IIHS states that, “Child restraints can be installed with lower anchors or safety belts. A top tether should be used with every forward-facing child restraint, whether it is secured using the safety belt or using the lower anchors.”
Under new criteria, in order to qualify as “good,” two LATCH positions must meet all five criteria, and a third tether anchor also must be easy to use. The criteria includes:
- The lower anchors are no more than 3/4 inch deep in the seat bight.
- The lower anchors are easy to maneuver around. This is defined as having a clearance angle greater than 54 degrees.
- The force required to attach a standardized tool to the lower anchors is less than 40 pounds. (The tool represents a lower connector of a child seat, though the actual force required when installing a seat varies depending on the specific connector.)
- Tether anchors are on the vehicle’s rear deck or on the top 85 percent of the seatback. They shouldn’t be at the very bottom of the seatback, under the seat, on the ceiling or on the floor.
- The area where the tether anchor is found doesn’t have any other hardware that could be confused for the tether anchor. If other hardware is present, then the tether anchor must have a clear label located within 3 inches of it.
For an acceptable rating, two LATCH positions must each meet at least 2 of the 3 requirements for lower anchors and at least 1 of the 2 tether anchor requirements. If either position meets neither of the tether anchor requirements or meets only one of the lower anchor requirements, then the vehicle is marginal. If even fewer criteria are met, the vehicle is poor.
The IIHS ratings are based on the best two LATCH positions available in the vehicle’s second row.

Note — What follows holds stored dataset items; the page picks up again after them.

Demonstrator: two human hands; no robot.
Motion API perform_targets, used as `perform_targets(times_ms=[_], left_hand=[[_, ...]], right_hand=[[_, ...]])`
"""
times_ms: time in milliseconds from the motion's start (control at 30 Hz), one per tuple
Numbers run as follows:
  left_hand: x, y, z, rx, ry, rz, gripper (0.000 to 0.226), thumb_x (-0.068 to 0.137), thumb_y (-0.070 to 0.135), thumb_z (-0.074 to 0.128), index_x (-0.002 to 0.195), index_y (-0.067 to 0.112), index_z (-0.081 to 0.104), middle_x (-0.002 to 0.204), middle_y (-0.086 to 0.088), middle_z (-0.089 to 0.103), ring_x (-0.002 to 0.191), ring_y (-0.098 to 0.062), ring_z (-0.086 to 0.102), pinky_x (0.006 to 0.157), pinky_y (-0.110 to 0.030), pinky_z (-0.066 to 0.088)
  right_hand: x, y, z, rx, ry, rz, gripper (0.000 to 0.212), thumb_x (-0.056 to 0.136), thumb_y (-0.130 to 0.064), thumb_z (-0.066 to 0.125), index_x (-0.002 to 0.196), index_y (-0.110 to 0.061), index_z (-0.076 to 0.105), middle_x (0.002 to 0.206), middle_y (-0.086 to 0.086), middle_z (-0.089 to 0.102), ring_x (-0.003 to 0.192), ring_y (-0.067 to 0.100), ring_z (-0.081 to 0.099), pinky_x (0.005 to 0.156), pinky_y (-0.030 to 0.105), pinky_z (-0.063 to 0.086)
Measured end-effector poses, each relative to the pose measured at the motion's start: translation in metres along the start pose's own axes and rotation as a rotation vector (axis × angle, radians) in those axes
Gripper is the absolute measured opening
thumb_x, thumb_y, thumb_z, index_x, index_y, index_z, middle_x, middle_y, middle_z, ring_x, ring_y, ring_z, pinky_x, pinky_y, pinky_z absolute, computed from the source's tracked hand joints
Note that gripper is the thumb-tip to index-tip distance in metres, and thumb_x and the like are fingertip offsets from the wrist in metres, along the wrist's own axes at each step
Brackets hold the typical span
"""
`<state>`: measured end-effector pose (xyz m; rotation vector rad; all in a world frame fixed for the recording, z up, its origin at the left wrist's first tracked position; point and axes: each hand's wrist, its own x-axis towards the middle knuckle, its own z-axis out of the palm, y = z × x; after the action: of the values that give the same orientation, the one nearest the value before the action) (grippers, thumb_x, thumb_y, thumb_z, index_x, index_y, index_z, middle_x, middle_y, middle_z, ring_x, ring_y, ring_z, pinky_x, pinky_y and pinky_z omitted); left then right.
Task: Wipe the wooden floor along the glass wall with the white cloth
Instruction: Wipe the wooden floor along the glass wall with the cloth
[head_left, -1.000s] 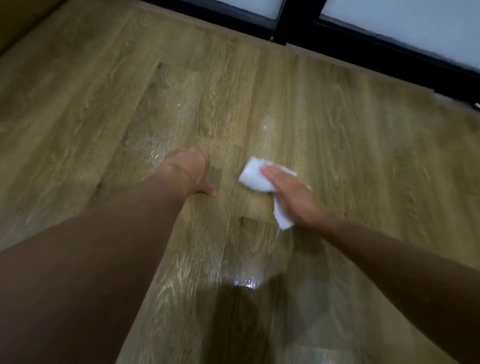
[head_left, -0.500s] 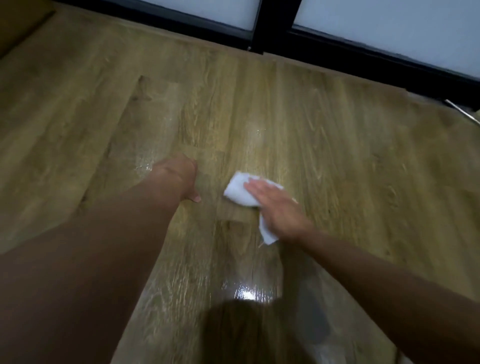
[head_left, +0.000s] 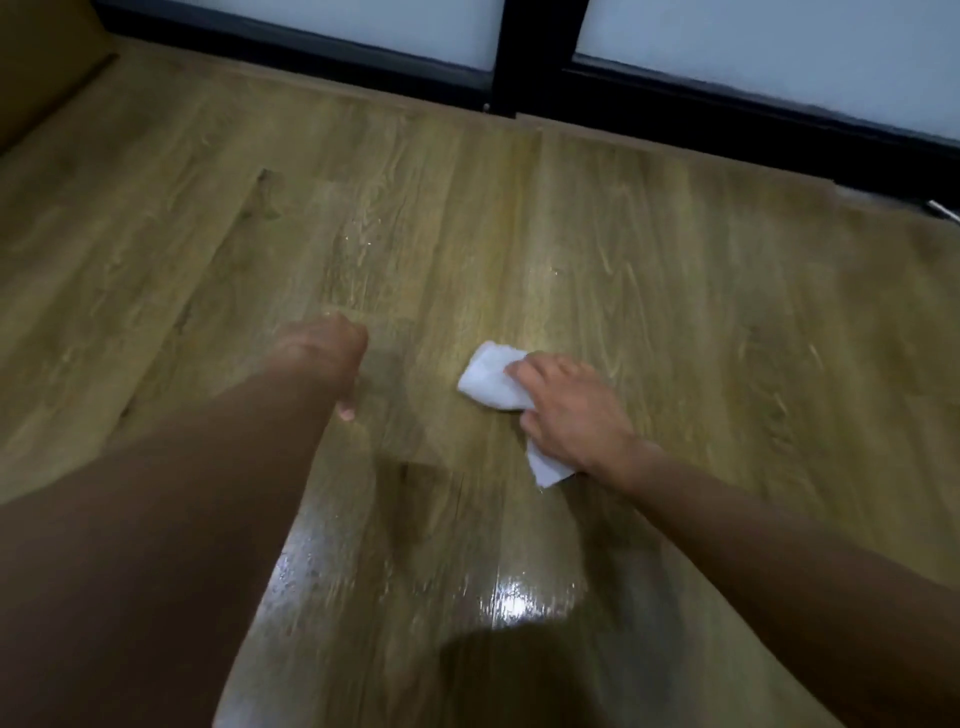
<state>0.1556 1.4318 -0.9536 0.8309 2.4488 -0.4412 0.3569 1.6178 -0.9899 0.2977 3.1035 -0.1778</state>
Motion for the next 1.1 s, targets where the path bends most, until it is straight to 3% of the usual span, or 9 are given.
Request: perform_targets(times_ms=[100, 200, 433, 567, 667, 767, 900, 1000, 1100], left_hand=[[-0.001, 0.015, 0.011, -0.079, 0.033, -0.006, 0.040, 0.058, 0.014, 0.087, 0.089, 0.015, 0.062, 0.097, -0.009, 0.065, 0.083, -0.026, 0.064, 0.076, -0.035, 0.056], [-0.008, 0.049, 0.016, -0.150, 0.088, 0.163, 0.063, 0.063, 0.033, 0.084, 0.121, 0.021, 0.061, 0.112, -0.008, 0.061, 0.100, -0.025, 0.061, 0.079, -0.027, 0.049], [-0.027, 0.162, 0.003, -0.080, -0.011, 0.296, 0.102, 0.062, 0.056, 0.080, 0.145, 0.022, 0.030, 0.146, -0.015, 0.034, 0.131, -0.035, 0.038, 0.107, -0.044, 0.037], [-0.035, 0.213, -0.010, 0.078, 0.008, 0.323, 0.135, 0.061, 0.040, 0.086, 0.151, 0.013, -0.011, 0.151, -0.026, 0.020, 0.131, -0.043, 0.038, 0.109, -0.047, 0.033], [-0.043, 0.247, -0.015, 0.043, -0.099, 0.271, 0.137, 0.065, 0.047, 0.082, 0.148, 0.013, -0.020, 0.155, -0.030, -0.004, 0.141, -0.051, 0.011, 0.113, -0.054, 0.023], [-0.045, 0.261, -0.017, 0.027, -0.171, 0.192, 0.135, 0.064, 0.046, 0.083, 0.150, 0.015, -0.016, 0.154, -0.027, -0.019, 0.140, -0.053, -0.006, 0.113, -0.060, 0.021], [-0.039, 0.254, -0.014, 0.071, -0.149, 0.226, 0.141, 0.059, 0.053, 0.083, 0.150, 0.013, -0.016, 0.152, -0.033, -0.014, 0.140, -0.054, -0.002, 0.114, -0.056, 0.020], [-0.039, 0.259, -0.016, 0.096, -0.172, 0.206, 0.144, 0.057, 0.054, 0.083, 0.149, 0.014, -0.020, 0.153, -0.031, -0.014, 0.140, -0.054, 0.002, 0.114, -0.056, 0.021], [-0.040, 0.270, -0.023, 0.161, -0.150, 0.197, 0.144, 0.057, 0.053, 0.084, 0.149, 0.010, -0.018, 0.155, -0.030, -0.010, 0.141, -0.051, 0.008, 0.114, -0.053, 0.025]], right_hand=[[0.025, 0.029, 0.000, 0.222, 0.036, 0.166, 0.052, 0.081, -0.008, 0.051, 0.132, -0.008, 0.042, 0.135, 0.010, 0.046, 0.119, 0.029, 0.048, 0.096, 0.036, 0.035], [0.021, 0.016, 0.020, 0.282, 0.149, 0.236, 0.060, 0.086, -0.013, 0.049, 0.144, -0.010, 0.033, 0.153, 0.010, 0.032, 0.141, 0.027, 0.029, 0.115, 0.037, 0.021], [-0.045, 0.047, 0.035, 0.328, -0.036, -0.265, 0.047, 0.094, -0.018, 0.051, 0.138, -0.005, 0.044, 0.152, 0.014, 0.032, 0.143, 0.025, 0.025, 0.117, 0.026, 0.005], [-0.036, 0.115, 0.025, 0.335, 0.116, 0.009, 0.043, 0.096, -0.014, 0.043, 0.139, -0.016, 0.046, 0.151, 0.007, 0.037, 0.142, 0.023, 0.029, 0.118, 0.036, 0.017], [-0.024, 0.116, 0.026, 0.388, 0.182, 0.321, 0.046, 0.100, -0.015, 0.038, 0.145, -0.022, 0.035, 0.156, -0.001, 0.027, 0.146, 0.016, 0.017, 0.120, 0.034, 0.010], [-0.058, 0.097, 0.034, 0.355, 0.203, 0.269, 0.052, 0.099, -0.014, 0.037, 0.149, -0.021, 0.024, 0.158, -0.001, 0.020, 0.147, 0.015, 0.012, 0.120, 0.036, 0.011], [-0.118, 0.137, 0.040, 0.324, 0.144, 0.090, 0.055, 0.086, 0.001, 0.048, 0.139, -0.014, 0.046, 0.146, 0.007, 0.044, 0.138, 0.023, 0.038, 0.114, 0.034, 0.020], [-0.083, 0.177, 0.023, 0.278, 0.384, 0.980, 0.046, 0.094, -0.015, 0.050, 0.140, -0.020, 0.045, 0.146, 0.000, 0.045, 0.136, 0.015, 0.041, 0.114, 0.023, 0.023], [-0.071, 0.157, 0.026, 0.329, 0.261, 0.630, 0.056, 0.096, -0.009, 0.036, 0.149, -0.021, 0.023, 0.159, 0.002, 0.019, 0.147, 0.019, 0.013, 0.121, 0.033, 0.005]])
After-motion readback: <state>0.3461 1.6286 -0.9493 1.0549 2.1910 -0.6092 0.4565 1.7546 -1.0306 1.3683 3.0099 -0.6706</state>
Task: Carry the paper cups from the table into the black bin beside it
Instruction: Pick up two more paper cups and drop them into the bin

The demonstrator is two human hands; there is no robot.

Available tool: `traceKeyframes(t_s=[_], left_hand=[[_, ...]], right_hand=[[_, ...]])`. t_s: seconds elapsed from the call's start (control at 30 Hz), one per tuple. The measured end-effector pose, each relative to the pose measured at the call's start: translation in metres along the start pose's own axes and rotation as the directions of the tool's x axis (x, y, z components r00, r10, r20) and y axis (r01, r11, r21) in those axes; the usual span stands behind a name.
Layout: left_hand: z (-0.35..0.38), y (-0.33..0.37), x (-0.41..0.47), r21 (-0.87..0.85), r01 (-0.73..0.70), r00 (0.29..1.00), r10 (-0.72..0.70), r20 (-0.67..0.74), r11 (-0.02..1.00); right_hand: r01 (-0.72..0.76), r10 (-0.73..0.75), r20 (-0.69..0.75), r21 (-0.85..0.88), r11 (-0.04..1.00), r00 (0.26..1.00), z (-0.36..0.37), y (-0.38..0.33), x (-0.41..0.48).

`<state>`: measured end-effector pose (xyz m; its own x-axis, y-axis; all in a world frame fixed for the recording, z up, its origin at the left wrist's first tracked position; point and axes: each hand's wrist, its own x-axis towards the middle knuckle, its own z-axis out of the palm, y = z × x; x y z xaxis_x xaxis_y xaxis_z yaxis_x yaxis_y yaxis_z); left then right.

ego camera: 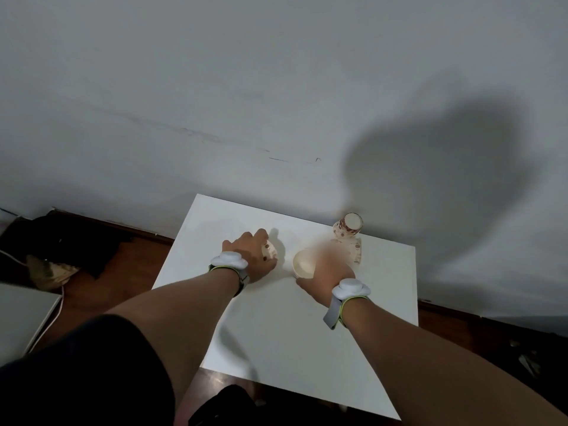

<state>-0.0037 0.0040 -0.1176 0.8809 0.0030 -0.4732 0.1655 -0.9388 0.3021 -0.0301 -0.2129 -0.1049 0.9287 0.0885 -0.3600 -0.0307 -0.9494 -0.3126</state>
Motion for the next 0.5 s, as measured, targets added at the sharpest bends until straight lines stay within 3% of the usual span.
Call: traceKeyframes(t_s=[0.23, 0.33, 0.5], left_hand=[[0.002, -0.010, -0.014, -0.074, 0.023, 0.992, -0.032, -0.125, 0.997], [0.007, -0.014, -0.020, -0.176, 0.020, 0.992, -0.042, -0.120, 0.984], [0.014, -0.019, -0.024, -0.145, 0.003, 0.996, -0.015, -0.083, 0.989]], right_hand=[[-0.032, 0.030, 0.026, 0.064, 0.997, 0.999, -0.004, 0.002, -0.003], [-0.056, 0.053, 0.044, 0.088, 0.995, 0.998, -0.003, 0.003, -0.004], [-0.082, 0.072, 0.084, 0.121, 0.989, 0.994, 0.001, 0.006, -0.007]])
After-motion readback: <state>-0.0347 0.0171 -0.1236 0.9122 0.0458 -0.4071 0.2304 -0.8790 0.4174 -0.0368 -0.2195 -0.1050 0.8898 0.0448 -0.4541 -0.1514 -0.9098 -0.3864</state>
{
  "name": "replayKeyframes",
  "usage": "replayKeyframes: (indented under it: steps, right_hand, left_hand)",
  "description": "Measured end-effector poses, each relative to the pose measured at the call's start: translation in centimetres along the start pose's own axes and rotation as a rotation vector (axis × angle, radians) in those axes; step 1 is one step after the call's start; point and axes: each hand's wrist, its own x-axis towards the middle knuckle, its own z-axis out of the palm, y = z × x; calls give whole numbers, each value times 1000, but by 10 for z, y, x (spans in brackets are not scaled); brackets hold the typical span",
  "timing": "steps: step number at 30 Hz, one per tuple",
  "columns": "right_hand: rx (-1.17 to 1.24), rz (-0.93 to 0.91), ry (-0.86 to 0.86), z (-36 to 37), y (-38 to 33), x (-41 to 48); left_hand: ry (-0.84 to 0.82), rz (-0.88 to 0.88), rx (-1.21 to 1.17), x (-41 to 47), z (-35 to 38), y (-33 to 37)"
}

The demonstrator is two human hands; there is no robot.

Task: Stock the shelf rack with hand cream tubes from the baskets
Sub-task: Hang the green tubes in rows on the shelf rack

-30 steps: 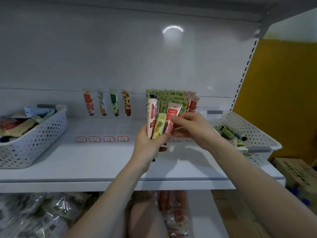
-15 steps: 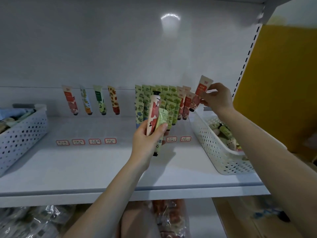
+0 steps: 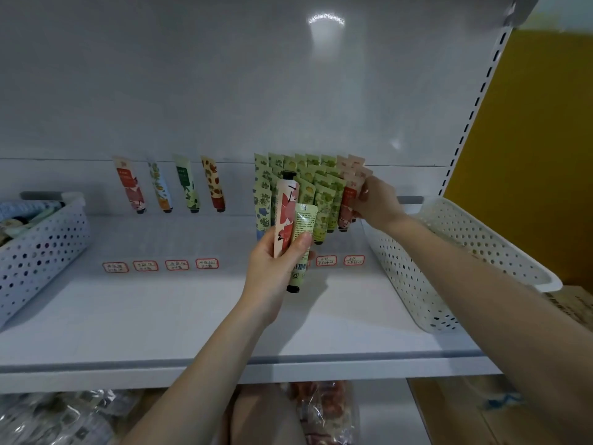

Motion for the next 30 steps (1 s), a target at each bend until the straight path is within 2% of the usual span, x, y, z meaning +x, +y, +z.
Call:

That doesn’t seem like too much to ask from your automobile’s manufacturer, right?
IIHS tested 102 current vehicle models using the established LATCH criteria. The three that achieved a “good” rating include:
- BMW 5 series
- Mercedes-Benz GL-Class
- Volkswagen Passat, a midsize car.
Of the rest, 44 are acceptable, 45 are marginal, and 10 are poor.
IIHS notes that the vehicle they see as the most glaring failure is the Toyota Sienna, a vehicle usually purchased to haul around families.
Find a Rating & LATCH-Equipped Seating Positions
IIHS recommends vehicle owners and new vehicle buyers read their online ratings information, which is designed to help consumers understand exactly why a vehicle gets the rating it does. Their site includes, “a diagram for each vehicle shows the location of all LATCH-equipped seating positions and which criteria those positions meet and which they miss. The location of extra tether anchors, for use with restraints attached with vehicle safety belts, is also shown.”
“Even if you’re not in the market for a new vehicle, our ratings can be a helpful source of information about a vehicle you already own,” Jermakian says. “We’re essentially providing you with a map of where child seats can be installed most easily in your vehicle, including the specific hardware available for each seating position.”
Seating configurations and LATCH hardware can vary depending on the trim level or type of seats. The rating details indicate which specific vehicle was measured.